→ Aim of the task
Up through the line that contains "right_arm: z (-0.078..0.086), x", retype the entries exactly, beginning at the very first line.

===== Supplied data =====

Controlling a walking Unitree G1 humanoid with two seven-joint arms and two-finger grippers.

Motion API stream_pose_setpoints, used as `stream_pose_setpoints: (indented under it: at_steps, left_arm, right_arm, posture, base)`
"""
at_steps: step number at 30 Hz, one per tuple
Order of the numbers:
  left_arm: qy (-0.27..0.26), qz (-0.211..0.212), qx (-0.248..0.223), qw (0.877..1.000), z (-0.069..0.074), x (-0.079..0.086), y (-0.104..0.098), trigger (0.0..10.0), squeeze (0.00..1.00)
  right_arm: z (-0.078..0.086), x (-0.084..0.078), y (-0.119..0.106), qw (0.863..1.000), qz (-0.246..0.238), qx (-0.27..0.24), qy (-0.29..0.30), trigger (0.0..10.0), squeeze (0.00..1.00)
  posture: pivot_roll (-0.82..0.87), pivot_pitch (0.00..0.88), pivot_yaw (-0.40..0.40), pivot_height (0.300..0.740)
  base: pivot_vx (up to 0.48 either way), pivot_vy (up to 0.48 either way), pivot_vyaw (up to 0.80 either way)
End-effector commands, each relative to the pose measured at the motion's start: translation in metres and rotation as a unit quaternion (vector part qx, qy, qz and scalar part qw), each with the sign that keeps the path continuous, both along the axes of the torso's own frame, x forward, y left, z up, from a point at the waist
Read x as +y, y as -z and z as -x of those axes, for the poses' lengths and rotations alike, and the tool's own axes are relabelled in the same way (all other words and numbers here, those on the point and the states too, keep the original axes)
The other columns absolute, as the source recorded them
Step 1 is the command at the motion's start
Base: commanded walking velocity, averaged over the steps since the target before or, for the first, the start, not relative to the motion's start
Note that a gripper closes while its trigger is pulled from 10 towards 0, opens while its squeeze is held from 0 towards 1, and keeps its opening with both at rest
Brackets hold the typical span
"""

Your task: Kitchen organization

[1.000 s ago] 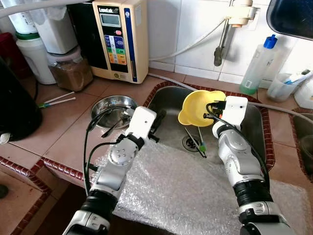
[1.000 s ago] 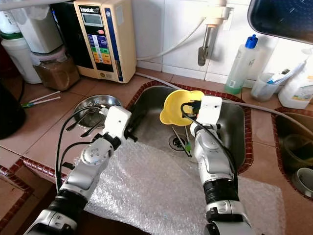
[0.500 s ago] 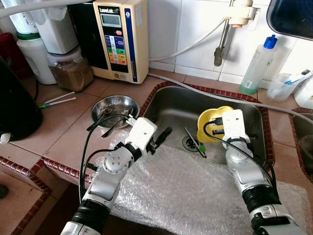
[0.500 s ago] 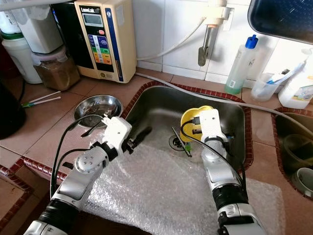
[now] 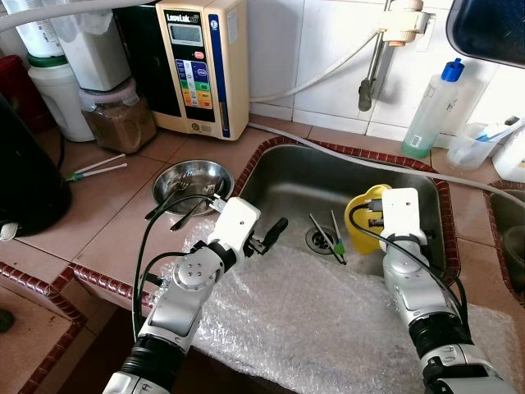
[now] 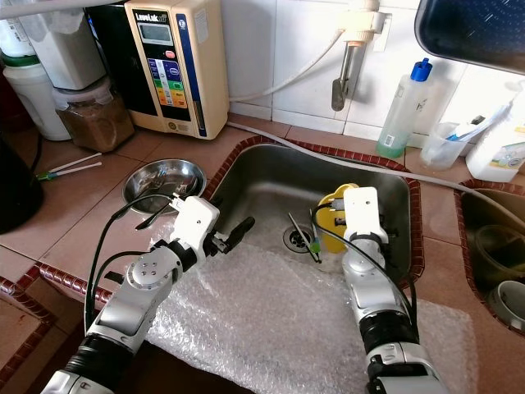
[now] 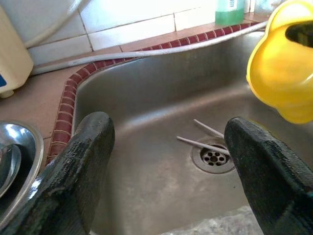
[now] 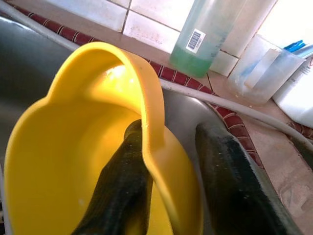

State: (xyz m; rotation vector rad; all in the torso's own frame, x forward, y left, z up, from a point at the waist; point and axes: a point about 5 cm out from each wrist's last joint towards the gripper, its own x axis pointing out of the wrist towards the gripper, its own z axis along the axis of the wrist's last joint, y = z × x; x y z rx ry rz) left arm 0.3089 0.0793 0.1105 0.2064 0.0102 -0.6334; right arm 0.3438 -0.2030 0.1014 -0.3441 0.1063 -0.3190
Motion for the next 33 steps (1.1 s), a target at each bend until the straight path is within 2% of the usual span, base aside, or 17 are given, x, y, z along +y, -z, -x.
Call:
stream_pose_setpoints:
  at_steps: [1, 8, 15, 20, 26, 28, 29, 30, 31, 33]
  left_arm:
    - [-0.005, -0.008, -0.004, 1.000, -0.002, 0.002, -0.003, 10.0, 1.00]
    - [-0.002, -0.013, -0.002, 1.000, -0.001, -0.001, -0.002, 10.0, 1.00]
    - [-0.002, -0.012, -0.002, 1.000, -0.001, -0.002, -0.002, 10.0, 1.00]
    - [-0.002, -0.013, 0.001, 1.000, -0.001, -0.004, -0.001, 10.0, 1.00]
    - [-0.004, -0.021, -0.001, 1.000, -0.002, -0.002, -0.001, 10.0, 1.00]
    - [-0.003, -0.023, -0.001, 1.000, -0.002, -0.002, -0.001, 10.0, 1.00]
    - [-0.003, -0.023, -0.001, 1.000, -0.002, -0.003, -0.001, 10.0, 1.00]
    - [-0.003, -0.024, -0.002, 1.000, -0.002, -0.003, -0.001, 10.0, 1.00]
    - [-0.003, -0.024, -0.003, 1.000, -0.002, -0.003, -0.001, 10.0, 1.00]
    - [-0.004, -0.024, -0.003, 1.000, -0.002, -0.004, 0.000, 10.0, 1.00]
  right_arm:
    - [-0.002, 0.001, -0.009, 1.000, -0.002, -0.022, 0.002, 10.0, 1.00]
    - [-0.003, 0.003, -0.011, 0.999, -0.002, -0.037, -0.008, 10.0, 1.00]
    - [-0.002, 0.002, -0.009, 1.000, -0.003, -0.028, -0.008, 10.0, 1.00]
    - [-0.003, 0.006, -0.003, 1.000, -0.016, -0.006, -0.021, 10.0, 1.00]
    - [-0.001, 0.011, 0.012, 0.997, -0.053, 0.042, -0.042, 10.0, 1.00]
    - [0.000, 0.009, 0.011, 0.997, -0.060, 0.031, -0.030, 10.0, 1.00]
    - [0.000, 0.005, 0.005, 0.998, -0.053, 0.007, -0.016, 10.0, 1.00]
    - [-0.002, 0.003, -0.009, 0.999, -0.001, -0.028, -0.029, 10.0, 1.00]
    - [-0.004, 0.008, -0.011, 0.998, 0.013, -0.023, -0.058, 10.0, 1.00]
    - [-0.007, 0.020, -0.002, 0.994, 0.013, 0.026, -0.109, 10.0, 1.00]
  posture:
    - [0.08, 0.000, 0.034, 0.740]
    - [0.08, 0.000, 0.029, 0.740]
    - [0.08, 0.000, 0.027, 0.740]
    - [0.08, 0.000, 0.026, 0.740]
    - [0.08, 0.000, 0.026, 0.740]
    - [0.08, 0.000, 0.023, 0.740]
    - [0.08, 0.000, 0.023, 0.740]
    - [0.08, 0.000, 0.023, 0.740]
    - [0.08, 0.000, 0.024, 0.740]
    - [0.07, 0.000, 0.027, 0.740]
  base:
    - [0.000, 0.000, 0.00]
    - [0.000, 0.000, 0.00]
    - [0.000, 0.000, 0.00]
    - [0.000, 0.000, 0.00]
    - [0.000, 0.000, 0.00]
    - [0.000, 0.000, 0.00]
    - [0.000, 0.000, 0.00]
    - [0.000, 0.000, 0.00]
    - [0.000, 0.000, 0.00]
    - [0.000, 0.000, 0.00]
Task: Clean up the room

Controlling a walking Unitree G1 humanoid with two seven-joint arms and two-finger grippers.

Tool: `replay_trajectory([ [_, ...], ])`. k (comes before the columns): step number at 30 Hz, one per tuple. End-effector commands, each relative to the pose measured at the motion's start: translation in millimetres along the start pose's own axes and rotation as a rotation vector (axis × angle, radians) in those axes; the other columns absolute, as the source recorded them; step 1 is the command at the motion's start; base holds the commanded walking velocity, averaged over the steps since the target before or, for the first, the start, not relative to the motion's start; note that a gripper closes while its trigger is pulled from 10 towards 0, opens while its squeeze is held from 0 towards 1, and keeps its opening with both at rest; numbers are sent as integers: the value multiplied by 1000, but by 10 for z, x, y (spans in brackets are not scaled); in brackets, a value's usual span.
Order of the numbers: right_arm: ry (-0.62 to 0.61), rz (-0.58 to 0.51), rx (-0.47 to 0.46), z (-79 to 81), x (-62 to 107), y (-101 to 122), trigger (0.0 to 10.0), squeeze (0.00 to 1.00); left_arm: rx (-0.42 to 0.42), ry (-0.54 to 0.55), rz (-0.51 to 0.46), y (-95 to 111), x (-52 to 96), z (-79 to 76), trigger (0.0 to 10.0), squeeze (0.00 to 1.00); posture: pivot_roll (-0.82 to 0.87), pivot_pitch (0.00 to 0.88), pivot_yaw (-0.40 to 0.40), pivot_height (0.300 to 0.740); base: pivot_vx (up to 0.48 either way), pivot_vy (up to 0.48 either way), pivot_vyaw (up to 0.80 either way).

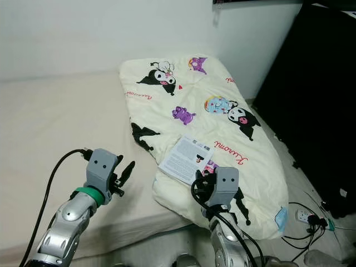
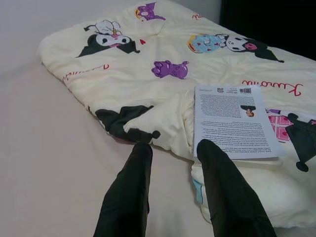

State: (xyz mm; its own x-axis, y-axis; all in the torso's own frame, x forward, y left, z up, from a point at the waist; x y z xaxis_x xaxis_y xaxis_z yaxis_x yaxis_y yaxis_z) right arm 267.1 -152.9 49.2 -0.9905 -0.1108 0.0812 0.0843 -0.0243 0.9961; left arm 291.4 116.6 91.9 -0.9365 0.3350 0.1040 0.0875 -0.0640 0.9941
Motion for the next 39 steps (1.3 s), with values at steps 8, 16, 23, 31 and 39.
replay_trajectory([
  [8, -11, 19, -11, -13, 17, -51, 10000, 0, 9, -9, 3, -14, -7, -20, 10000, 0, -118, 25, 69, 650, 0, 0, 0],
  [16, -10, 23, -14, -13, 17, -58, 10000, 0, 10, -7, 2, -17, -13, -28, 10000, 0, -120, 26, 68, 620, 0, 0, 0],
  [23, 8, 9, -47, -11, 9, -30, 10000, 0, 8, -6, -1, -5, -17, -26, 10000, 0, -117, 30, 73, 615, 0, 0, 0],
  [31, 222, -77, -165, 107, -3, 199, 10000, 0, 2, 6, -19, 64, -39, 2, 10000, 0, -110, 42, 81, 615, 0, 0, 0],
  [39, 236, -107, -234, -1, -34, 281, 10000, 0, 0, 13, -34, 111, -52, 4, 10000, 0, -104, 53, 82, 615, 0, 0, 0],
])
Point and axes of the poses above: a point about 5 cm out from each wrist's last joint towards the gripper, its own x axis pointing back from the gripper into the wrist, its own y axis along the axis of the wrist's last joint, z = x × y, the point moved 1 cm from there along -x, pointing out of the wrist towards the gripper, and after that the axes turned 9 degrees about x, right-handed, at the moved point
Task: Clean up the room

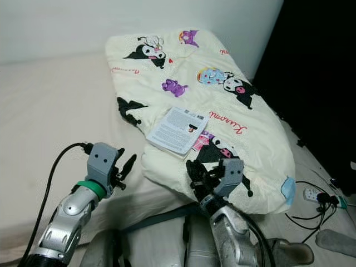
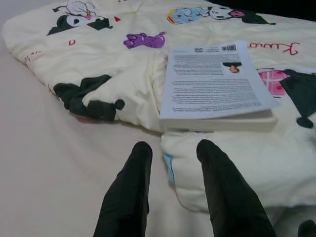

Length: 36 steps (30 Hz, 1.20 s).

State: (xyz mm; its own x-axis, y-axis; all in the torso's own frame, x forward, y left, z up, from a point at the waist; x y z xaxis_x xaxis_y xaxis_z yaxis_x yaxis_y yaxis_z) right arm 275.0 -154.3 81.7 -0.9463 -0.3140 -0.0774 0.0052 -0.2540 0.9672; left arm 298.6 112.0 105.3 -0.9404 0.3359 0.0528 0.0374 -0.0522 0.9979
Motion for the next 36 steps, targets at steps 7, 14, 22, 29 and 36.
replay_trajectory([
  [7, -86, -49, -210, -334, -192, 93, 10000, 443, -6, 16, -21, 133, 1, 37, 10000, 0, -65, 135, 105, 615, 0, 0, 0],
  [14, -112, -23, -388, -445, -485, 105, 10000, 945, -27, 41, -39, 276, 73, 135, 10000, 0, 6, 205, 119, 615, 0, 0, 0],
  [22, -50, 1, -456, -395, -640, 150, 10000, 0, -43, 75, -19, 295, 245, 221, 10000, 0, 54, 249, 134, 615, 0, 0, 0],
  [29, -80, 14, -528, -383, -764, 138, 10000, 0, -54, 81, 8, 292, 354, 247, 10000, 0, 92, 282, 144, 615, 0, 0, 0],
  [36, -136, 30, -527, -386, -718, 23, 10000, 0, -58, 84, 18, 302, 392, 258, 10000, 0, 99, 290, 152, 615, 0, 0, 0],
])
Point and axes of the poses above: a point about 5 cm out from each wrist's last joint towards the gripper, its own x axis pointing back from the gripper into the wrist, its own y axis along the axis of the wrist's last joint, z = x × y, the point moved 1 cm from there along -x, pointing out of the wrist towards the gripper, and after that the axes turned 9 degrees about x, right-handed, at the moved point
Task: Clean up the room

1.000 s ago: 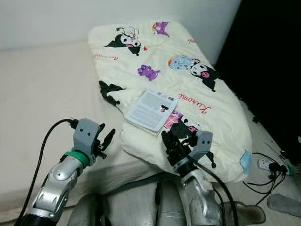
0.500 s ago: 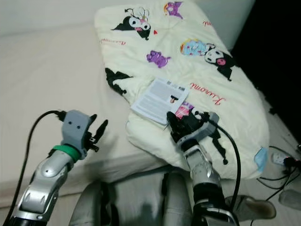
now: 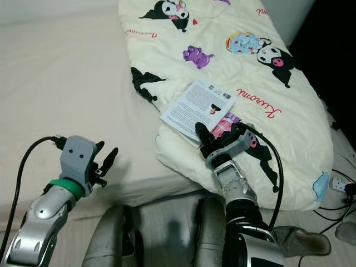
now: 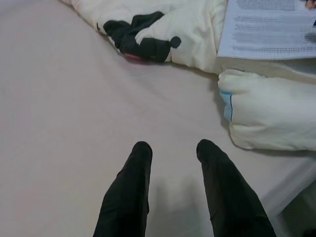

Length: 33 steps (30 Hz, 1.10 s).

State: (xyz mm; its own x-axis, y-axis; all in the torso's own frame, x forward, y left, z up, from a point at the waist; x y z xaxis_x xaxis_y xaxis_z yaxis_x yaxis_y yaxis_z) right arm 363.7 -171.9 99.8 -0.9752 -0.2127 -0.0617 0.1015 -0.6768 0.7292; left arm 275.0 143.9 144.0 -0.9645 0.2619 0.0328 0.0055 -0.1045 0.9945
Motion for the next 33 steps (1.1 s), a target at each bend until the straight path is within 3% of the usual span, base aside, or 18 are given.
replay_trajectory([
  [1, -97, 49, -27, -154, 145, -232, 10000, 0, -2, 2, 40, -58, 57, 26, 10000, 0, 95, 292, 160, 615, 0, 0, 0],
  [5, -181, 47, -26, -304, 279, -316, 10000, 0, -6, -17, 55, -49, 69, 10, 10000, 0, 88, 300, 177, 615, 0, 0, 0],
  [13, -268, 11, 0, -488, 386, -244, 10000, 0, -10, -34, 70, -31, 83, -8, 10000, 0, 85, 308, 187, 615, 0, 0, 0],
  [18, -275, 18, 16, -521, 412, -254, 10000, 0, -9, -36, 75, -26, 92, -17, 10000, 0, 88, 309, 190, 615, 0, 0, 0],
  [22, -245, 13, 11, -497, 391, -239, 10000, 0, -10, -35, 78, -20, 97, -13, 10000, 0, 93, 312, 192, 615, 0, 0, 0],
  [25, -170, 18, 18, -411, 317, -210, 10000, 0, -11, -33, 81, -14, 108, -5, 10000, 0, 105, 315, 199, 615, 0, 0, 0],
  [28, -22, 22, 29, -222, 173, -152, 10000, 0, -15, -31, 87, -6, 123, 4, 10000, 0, 120, 317, 200, 615, 0, 0, 0],
  [33, 67, 14, 29, -92, 81, -107, 10000, 0, -17, -26, 91, 1, 135, 15, 10000, 0, 127, 318, 200, 615, 0, 0, 0],
])
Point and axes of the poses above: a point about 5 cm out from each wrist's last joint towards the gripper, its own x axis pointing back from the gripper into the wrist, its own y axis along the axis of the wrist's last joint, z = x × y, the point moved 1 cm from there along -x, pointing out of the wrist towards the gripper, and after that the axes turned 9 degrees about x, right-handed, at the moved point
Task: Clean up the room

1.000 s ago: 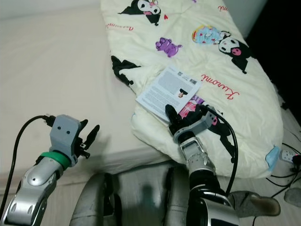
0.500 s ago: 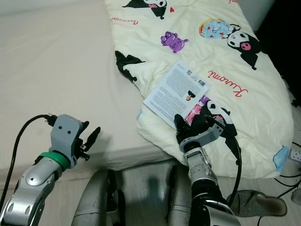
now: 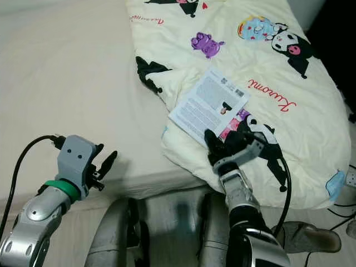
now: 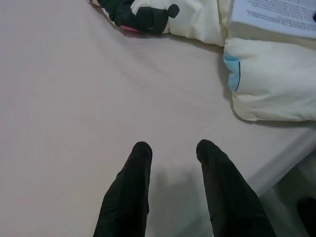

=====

→ Written reply
Controlling a walking Unitree G1 humanoid with two seven-joint arms and two-finger grippers.

Motion API stream_pose_setpoints, used as `stream_pose_setpoints: (indented under it: at_steps, left_arm, right_arm, posture, base)`
"""
at_steps: step number at 30 Hz, one per tuple
Order of the numbers:
  left_arm: qy (-0.27..0.26), qz (-0.211..0.212), qx (-0.248..0.223), qw (0.877..1.000), z (-0.069..0.074), x (-0.079..0.086), y (-0.104..0.098), trigger (0.0..10.0), squeeze (0.00..1.00)
  right_arm: z (-0.078..0.086), x (-0.084..0.078), y (-0.119..0.106), qw (0.863..1.000), qz (-0.246..0.238), qx (-0.27..0.24), qy (-0.29..0.30), trigger (0.0..10.0), squeeze (0.00..1.00)

This completes the output.